Fig.1.

A. Whole cell patch-clamp recording from fluorescent cells after slice being stained with 100 nM ASP+. Upper trace: Stimulation step protocol (see. Methods), Middle trace: Recording of fluorescent DA neuron currents as a response to series of 10 (1 sec) 10 mV voltage step stimulations, from −30 to −120 mV. Lower trace: Recording of DA neuron voltage responses to series of 10 (1 sec duration) 200 pA current step stimulations, from +200 pA from holding level to −1400 pA (−45 mV).

B. Fluorescent (left) and infra-red (IR) image (right) of path-clamp recording from fluorescent neuron in VTA. Electrode is positioned to record from fluorescent neuron (yellow arrow) that coincides with infra-red image of neuronal cell body, while another neuronal cell body(red arrow) that have no florescence can be seen in IR image as well. Scale:100 µm.

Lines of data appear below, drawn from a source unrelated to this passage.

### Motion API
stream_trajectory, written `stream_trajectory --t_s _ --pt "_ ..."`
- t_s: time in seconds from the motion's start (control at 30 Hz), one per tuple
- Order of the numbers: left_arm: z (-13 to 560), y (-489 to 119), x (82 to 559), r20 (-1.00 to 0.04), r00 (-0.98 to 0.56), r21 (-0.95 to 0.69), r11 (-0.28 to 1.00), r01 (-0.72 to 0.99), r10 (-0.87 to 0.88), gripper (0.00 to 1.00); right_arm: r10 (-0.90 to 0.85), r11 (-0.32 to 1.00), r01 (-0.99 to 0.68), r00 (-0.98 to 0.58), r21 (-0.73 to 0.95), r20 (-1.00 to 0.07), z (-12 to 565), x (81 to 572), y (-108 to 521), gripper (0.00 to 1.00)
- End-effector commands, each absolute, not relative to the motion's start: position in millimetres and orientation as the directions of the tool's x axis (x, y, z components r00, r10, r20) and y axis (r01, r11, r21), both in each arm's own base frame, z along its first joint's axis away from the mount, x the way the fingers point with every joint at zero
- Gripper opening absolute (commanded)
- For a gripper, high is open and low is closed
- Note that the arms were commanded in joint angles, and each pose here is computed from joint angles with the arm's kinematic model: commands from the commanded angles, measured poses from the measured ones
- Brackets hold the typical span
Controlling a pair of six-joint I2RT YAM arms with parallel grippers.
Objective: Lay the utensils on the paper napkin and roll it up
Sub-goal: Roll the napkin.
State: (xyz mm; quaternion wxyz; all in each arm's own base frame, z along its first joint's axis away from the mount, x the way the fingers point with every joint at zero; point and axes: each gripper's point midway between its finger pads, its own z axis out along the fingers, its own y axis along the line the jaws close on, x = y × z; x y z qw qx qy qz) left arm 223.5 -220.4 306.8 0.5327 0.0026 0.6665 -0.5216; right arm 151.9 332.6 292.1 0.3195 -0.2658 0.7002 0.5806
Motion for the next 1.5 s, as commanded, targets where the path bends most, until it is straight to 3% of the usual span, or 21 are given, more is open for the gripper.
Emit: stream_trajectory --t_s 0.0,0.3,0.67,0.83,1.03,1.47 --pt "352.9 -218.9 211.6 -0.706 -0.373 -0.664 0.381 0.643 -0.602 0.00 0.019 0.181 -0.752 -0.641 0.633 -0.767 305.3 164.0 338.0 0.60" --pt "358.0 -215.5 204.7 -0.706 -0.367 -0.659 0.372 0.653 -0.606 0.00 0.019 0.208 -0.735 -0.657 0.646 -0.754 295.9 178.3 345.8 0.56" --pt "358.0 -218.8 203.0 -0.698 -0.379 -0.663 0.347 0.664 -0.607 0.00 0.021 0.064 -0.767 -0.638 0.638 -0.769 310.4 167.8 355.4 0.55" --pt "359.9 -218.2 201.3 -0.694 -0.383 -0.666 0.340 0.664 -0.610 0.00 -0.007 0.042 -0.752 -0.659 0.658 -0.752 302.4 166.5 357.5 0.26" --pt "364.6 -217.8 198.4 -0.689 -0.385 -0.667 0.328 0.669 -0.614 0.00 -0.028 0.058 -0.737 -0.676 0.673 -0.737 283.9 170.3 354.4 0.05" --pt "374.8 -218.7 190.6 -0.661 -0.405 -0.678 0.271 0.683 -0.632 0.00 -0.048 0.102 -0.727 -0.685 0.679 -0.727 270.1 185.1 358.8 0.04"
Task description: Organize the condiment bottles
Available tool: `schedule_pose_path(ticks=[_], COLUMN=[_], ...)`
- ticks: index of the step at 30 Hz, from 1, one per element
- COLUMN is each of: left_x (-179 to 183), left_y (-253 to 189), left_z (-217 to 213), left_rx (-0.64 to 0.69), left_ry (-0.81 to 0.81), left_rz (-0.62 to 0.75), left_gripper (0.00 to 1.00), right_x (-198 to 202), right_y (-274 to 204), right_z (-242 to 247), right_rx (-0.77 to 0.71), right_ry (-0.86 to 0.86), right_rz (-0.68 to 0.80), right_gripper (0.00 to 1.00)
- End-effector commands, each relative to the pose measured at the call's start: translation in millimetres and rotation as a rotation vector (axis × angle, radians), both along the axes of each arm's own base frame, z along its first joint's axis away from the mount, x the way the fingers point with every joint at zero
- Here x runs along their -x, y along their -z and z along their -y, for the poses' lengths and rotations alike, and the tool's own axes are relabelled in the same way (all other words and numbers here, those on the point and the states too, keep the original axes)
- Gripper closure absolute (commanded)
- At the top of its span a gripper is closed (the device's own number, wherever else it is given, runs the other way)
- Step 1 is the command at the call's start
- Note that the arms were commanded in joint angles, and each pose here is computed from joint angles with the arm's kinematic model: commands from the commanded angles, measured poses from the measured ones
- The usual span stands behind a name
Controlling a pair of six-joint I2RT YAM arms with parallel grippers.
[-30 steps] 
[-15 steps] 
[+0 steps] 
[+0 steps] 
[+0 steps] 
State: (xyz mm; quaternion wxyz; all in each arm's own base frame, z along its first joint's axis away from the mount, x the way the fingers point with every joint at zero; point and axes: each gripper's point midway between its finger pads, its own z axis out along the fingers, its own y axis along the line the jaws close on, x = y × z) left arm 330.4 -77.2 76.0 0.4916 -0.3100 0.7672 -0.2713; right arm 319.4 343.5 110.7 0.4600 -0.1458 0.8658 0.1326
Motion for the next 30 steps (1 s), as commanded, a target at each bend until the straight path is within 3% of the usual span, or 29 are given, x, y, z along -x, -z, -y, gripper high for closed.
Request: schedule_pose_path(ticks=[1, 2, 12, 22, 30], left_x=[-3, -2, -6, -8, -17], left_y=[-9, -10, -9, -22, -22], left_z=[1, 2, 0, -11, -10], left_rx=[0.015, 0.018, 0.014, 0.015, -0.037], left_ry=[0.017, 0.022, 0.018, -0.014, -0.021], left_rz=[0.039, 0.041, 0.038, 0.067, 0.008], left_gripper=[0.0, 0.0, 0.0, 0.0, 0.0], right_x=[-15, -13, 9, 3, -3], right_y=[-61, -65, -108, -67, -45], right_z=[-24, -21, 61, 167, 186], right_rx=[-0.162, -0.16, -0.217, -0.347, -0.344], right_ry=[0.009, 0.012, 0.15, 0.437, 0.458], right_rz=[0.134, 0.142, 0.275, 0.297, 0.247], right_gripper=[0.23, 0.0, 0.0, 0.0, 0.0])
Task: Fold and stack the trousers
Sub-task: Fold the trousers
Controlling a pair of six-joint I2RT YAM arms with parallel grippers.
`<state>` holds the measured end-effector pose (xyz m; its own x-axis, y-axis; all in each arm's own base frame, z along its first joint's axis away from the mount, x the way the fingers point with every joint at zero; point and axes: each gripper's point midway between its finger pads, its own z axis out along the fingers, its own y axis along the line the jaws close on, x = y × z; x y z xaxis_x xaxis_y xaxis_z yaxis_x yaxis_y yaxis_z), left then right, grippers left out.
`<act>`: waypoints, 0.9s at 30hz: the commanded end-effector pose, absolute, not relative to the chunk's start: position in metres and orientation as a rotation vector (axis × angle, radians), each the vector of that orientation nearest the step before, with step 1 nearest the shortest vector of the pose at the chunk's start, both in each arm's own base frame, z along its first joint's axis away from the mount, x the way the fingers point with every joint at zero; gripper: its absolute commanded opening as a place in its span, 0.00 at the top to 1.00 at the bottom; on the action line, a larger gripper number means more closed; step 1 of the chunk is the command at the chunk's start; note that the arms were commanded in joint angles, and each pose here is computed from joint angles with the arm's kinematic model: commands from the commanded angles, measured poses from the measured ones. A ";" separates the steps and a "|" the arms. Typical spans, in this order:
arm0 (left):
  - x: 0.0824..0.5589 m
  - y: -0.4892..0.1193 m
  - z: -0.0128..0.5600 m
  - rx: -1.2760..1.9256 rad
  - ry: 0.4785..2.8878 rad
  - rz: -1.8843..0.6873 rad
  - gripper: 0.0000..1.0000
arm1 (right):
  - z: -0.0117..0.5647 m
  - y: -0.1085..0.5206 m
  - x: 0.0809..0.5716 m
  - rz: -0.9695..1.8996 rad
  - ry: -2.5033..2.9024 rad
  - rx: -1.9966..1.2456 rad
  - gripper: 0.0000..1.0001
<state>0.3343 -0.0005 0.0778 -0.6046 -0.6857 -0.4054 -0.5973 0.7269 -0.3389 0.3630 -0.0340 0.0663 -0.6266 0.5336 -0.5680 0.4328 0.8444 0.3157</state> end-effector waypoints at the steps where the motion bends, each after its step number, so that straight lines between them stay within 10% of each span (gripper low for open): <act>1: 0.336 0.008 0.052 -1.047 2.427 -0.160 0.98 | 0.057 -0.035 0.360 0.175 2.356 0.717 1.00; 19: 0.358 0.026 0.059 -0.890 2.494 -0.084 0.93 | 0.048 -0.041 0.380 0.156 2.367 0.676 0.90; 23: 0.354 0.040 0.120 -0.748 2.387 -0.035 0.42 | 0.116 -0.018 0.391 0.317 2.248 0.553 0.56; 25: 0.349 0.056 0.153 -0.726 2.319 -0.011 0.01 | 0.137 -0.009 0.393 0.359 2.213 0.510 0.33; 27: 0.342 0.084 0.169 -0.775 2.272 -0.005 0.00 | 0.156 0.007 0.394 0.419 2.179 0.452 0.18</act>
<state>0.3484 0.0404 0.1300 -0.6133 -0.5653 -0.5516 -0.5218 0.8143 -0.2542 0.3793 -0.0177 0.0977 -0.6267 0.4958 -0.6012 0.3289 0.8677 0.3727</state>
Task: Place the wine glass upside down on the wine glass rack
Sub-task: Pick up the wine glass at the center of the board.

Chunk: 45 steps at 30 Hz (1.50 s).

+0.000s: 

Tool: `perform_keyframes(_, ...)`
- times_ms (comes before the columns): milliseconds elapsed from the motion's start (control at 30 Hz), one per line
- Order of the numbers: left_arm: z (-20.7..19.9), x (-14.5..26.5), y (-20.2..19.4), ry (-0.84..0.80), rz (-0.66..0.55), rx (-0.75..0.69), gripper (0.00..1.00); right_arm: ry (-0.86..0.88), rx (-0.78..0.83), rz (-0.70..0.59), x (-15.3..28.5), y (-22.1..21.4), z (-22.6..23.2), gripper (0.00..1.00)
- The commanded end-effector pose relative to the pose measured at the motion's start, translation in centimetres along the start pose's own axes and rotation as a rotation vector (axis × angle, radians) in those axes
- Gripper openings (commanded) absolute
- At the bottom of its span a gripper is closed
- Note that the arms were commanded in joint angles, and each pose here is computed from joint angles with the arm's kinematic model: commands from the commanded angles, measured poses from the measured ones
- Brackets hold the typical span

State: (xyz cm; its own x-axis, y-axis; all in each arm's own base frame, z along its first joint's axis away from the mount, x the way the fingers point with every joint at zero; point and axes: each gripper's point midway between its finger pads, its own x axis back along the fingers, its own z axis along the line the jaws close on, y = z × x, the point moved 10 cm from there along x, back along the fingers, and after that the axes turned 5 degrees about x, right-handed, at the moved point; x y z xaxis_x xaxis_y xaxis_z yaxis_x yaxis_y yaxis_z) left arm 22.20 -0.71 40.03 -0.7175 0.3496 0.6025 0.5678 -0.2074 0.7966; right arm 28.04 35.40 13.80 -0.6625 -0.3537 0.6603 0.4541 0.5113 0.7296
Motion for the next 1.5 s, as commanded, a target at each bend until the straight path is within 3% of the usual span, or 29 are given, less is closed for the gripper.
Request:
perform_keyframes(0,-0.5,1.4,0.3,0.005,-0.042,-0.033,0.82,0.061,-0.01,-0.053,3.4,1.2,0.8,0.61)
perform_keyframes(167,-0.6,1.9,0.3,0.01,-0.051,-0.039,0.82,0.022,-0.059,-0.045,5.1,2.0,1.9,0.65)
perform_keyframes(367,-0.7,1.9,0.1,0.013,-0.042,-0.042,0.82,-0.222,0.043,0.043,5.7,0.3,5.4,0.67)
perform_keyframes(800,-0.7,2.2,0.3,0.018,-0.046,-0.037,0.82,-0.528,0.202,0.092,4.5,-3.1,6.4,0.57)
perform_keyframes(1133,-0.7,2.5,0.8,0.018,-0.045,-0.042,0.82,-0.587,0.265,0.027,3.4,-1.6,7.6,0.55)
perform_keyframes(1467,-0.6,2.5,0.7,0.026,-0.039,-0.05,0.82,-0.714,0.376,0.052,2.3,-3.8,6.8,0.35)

C. Double staining of VTA neurons with Falck-Hillarp method and ASP+. From left to right: (1) F-H fluorescence (green); (2) ASP+ fluorescence (red); and (1+2) their colocalization (see Methods). White arrows point to fluorescent neuronal cell bodies that coincide in 1 and 2. Yellow arrow point on neuronal cell body that have F-H fluorescence but have no ASP+ fluorescence. Blue arrows point to blood vessels. Scale:100 µm. (See also web content for animated picture).

D. External application of 20 µM of dopamine produced visible inhibition of fluorescent neuron activity.